Some of the lines below need repeating. Reproduce exactly those between the lines holding "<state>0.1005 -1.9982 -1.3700" and "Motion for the", inclusive.

(Dataset begins)

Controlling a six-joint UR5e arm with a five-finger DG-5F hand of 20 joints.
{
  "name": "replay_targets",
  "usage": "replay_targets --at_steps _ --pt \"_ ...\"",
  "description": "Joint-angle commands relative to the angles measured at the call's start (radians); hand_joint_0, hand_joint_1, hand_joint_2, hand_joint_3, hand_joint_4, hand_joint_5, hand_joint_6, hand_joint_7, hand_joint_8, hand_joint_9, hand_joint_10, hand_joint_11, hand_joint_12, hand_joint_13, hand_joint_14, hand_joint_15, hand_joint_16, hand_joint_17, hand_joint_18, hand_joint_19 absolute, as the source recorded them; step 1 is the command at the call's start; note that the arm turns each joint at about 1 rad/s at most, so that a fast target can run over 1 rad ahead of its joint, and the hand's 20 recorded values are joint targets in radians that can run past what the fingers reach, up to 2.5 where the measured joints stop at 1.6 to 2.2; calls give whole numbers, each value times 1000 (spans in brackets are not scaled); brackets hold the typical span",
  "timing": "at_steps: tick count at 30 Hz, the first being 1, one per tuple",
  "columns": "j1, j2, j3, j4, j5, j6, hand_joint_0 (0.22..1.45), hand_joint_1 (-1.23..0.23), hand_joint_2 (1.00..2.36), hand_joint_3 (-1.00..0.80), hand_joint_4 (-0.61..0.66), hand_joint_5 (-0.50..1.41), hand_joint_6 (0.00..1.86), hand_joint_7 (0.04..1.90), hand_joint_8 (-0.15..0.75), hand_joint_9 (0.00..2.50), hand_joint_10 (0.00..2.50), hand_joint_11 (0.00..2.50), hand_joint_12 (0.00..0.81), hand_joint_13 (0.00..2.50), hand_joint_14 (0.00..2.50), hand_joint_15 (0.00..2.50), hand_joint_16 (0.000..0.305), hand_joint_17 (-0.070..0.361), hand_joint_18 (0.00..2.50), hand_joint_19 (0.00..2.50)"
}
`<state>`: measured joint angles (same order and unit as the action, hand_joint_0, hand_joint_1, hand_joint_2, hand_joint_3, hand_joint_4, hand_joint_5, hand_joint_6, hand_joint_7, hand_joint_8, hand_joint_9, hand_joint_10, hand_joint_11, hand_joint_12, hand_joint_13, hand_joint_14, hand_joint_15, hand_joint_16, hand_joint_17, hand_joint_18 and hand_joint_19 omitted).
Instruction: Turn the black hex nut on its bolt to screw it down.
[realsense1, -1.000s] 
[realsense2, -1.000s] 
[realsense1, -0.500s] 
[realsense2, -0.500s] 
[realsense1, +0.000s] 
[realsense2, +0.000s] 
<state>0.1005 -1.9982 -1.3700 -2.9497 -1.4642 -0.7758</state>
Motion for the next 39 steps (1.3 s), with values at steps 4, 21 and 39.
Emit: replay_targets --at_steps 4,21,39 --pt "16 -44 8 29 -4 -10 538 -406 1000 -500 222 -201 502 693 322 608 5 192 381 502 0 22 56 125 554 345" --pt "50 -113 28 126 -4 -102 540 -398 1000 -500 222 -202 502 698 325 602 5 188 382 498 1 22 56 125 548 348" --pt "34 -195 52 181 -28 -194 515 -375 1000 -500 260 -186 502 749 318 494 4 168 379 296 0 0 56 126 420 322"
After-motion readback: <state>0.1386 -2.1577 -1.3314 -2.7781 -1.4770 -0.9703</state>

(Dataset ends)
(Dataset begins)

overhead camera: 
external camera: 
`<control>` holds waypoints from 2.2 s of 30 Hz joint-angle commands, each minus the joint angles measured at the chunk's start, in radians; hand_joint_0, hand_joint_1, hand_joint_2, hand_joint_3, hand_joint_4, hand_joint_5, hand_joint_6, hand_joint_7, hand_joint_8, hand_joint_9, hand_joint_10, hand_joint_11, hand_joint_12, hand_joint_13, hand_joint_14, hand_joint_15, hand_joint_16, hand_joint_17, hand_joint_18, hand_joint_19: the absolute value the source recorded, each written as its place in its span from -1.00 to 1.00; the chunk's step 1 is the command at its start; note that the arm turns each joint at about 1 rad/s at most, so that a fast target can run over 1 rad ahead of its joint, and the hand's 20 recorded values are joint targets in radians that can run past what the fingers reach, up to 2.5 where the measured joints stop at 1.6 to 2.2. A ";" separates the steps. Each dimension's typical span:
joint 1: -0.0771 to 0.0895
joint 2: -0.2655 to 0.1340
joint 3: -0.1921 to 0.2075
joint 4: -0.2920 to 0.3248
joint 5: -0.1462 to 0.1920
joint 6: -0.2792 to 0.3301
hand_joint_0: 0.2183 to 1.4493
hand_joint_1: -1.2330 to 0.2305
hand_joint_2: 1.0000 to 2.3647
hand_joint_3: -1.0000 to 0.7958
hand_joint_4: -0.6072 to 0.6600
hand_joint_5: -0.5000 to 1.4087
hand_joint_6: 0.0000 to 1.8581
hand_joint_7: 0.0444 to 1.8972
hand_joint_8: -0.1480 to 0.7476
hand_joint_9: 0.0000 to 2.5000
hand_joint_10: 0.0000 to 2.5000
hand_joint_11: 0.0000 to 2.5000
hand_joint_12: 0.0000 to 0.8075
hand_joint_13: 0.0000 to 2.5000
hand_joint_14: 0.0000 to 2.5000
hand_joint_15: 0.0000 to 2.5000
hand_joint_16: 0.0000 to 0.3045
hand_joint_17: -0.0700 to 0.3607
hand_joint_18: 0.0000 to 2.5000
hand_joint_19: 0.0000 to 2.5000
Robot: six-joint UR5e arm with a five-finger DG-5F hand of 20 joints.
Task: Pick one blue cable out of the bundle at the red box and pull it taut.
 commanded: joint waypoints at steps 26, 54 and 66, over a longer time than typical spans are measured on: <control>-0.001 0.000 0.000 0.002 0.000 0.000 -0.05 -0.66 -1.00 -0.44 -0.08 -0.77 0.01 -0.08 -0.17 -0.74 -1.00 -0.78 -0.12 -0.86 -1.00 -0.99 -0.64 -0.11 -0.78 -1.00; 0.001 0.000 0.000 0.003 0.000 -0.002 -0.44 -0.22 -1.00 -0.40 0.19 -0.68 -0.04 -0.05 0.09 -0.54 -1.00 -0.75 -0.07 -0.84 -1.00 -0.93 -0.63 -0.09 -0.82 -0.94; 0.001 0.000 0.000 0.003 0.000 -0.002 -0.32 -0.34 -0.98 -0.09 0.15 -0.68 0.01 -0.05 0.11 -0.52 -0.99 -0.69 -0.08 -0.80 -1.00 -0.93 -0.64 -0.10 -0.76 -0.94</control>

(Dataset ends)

Completed task:
<state>0.1005 -1.9982 -1.3700 -2.9497 -1.4642 -0.7758</state>
Motion for the next 39 steps (1.3 s), with values at steps 4, 21 and 39.

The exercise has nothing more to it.